I have difficulties with these two questions from OCP Java SE 6 Programmer Practice Exams from Bert Bates and Kathy Sierra :
Choices (not all shown): B. Class is well encapsulated
C. The setCity is an example of loose coupling
I said B and C. The study guide says B only. I don't get it. Doesn't having a good encapsulation (private variable and using a setter to modify the state of the object) promote loose coupling??. What is wrong here?
Choices (not all shown): A. These classes appear to have low cohesion
E. These classes appear to have weak encapsulation
F. These classes appear to have strong encapsulation
I said A and F. The guide says A and E. Given that there is a get and a set method, as well as other methods to modify the state of these objects, I was thinking as these classes being encapsulated. Anyway, they certainly appear to, given the pseudo-code. Again, what is wrong here?
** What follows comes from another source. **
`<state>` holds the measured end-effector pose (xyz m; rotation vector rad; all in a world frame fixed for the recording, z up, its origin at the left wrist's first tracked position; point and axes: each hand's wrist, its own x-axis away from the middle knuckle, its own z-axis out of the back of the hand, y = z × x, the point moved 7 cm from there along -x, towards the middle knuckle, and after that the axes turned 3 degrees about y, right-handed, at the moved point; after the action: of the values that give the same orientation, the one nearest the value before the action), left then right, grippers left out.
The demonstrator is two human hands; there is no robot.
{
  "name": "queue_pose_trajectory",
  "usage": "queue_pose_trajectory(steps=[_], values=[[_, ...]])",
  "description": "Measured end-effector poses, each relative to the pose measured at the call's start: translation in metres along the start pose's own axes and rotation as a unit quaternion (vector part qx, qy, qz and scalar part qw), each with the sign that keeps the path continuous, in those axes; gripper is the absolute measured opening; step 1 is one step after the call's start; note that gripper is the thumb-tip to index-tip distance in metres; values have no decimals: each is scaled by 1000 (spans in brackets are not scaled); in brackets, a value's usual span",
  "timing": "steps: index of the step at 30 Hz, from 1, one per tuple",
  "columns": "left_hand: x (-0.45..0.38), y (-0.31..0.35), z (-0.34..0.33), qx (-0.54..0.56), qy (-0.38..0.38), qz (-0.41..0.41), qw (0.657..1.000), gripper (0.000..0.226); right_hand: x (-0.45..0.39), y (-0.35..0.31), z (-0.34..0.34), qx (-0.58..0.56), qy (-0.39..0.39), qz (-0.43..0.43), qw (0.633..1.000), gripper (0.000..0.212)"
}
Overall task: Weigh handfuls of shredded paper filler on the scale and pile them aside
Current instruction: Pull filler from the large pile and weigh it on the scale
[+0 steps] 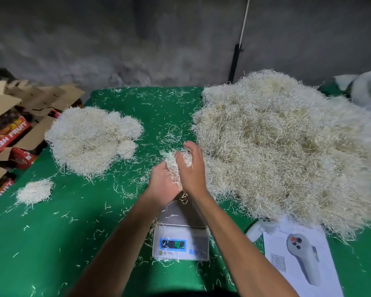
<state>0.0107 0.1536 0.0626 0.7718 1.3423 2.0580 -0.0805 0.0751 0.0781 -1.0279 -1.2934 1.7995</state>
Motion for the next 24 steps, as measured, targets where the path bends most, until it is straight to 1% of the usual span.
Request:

Coupling is the relationship between two objects.
It is true that encapsulation promotes loose coupling. But in the Contact class example, there is no relationship with other objects.
Joined: Jul 29, 2012
For encapsulation, in this case, it is possible that Payroll class can directly access Employee's info (state). This is a weak encapsulation.
To make it strong encapsulated, Employee should have setInfo and getInfo methods. Payroll should access Employee's info via getInfo method instead accessing Employee's info directly.
In Employee class, it is possible that Employee can directly access the DB. It is possible that some DB configurations (DB URL, DB port number, DB username, password) are exposed to Employee!
Instead, Employee should create a DAO object, which encapsulates DB configurations. Then, Employee access the DB via the DAO object.
Similarly,Utilities class accesses the printer directly and printer configurations are exposed to Utilities. Instead,
Utilities class can access to the printer via a printer manager object, for example. This printer manager object encapsulates the printer's configuration.